• _Task objective_: In this material, which lines include the string "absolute"? Show them.

• _Supplied material_:

>>>

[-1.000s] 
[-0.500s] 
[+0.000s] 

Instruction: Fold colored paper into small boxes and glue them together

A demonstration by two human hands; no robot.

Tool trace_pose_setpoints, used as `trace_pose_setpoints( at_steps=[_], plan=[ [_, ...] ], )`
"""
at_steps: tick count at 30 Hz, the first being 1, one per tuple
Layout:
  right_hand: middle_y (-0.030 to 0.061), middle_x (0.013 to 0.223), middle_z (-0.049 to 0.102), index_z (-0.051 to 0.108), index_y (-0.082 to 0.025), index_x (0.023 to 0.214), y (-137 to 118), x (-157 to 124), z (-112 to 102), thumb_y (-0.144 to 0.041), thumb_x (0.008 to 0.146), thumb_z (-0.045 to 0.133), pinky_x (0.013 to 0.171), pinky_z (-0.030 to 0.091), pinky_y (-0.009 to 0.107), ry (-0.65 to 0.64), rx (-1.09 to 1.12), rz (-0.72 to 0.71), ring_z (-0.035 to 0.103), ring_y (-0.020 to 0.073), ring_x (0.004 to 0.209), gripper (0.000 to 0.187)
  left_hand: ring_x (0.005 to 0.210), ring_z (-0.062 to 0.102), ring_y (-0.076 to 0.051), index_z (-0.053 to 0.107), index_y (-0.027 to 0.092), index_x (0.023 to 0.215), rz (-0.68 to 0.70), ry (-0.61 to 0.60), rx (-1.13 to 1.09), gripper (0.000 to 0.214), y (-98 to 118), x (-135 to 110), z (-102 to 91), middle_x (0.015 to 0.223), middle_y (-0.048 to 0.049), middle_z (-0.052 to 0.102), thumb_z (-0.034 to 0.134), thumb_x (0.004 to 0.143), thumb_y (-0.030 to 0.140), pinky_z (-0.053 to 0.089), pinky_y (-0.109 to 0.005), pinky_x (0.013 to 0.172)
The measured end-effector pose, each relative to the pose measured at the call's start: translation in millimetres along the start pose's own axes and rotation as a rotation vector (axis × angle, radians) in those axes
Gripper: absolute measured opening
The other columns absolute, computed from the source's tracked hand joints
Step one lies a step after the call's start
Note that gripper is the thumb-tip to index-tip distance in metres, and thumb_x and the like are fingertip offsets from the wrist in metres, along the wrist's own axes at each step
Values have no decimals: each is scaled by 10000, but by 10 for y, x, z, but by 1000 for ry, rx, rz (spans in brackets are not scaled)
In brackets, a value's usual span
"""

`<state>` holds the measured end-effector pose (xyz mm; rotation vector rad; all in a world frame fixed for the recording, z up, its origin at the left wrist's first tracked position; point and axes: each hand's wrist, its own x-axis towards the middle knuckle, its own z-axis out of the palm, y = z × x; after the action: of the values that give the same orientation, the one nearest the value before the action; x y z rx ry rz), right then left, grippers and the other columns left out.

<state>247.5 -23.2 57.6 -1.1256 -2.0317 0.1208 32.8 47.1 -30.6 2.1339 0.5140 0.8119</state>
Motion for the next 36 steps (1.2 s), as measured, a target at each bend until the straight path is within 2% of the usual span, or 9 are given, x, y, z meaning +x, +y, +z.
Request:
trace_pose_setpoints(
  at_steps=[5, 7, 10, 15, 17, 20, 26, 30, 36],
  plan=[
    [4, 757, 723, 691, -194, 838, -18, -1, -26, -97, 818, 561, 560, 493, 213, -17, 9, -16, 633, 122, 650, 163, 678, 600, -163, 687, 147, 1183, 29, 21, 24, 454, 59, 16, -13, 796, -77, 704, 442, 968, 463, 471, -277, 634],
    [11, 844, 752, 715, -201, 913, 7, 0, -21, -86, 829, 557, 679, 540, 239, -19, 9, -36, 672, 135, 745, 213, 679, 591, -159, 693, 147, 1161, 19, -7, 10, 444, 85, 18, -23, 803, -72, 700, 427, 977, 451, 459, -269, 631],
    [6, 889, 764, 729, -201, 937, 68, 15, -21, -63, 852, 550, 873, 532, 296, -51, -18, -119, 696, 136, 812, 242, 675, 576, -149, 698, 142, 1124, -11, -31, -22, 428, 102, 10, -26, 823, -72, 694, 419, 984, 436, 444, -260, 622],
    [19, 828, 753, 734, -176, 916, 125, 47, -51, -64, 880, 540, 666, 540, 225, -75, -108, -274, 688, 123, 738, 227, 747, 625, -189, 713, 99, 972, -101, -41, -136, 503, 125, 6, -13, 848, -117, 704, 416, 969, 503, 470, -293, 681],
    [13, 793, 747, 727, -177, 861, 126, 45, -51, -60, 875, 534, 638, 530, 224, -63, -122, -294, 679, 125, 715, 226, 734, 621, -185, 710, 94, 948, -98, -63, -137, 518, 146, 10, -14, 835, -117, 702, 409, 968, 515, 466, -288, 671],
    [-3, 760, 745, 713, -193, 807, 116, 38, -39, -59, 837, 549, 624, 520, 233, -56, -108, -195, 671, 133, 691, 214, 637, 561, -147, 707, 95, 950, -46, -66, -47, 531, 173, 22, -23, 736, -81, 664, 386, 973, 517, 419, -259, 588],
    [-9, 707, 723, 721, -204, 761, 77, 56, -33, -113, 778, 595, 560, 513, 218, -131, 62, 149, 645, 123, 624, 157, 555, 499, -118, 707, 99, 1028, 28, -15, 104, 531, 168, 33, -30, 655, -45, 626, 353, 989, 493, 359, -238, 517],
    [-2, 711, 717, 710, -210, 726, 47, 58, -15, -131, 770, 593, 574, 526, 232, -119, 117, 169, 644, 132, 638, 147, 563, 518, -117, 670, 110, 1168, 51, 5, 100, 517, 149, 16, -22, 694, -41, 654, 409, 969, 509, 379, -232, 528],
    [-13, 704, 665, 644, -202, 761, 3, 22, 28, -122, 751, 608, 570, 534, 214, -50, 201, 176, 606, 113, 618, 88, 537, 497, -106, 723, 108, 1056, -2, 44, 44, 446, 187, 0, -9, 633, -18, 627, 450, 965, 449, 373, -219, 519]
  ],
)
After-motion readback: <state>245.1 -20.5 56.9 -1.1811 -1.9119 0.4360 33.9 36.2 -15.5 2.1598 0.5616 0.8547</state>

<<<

• _Reply_:
Gripper: absolute measured opening
The other columns absolute, computed from the source's tracked hand joints

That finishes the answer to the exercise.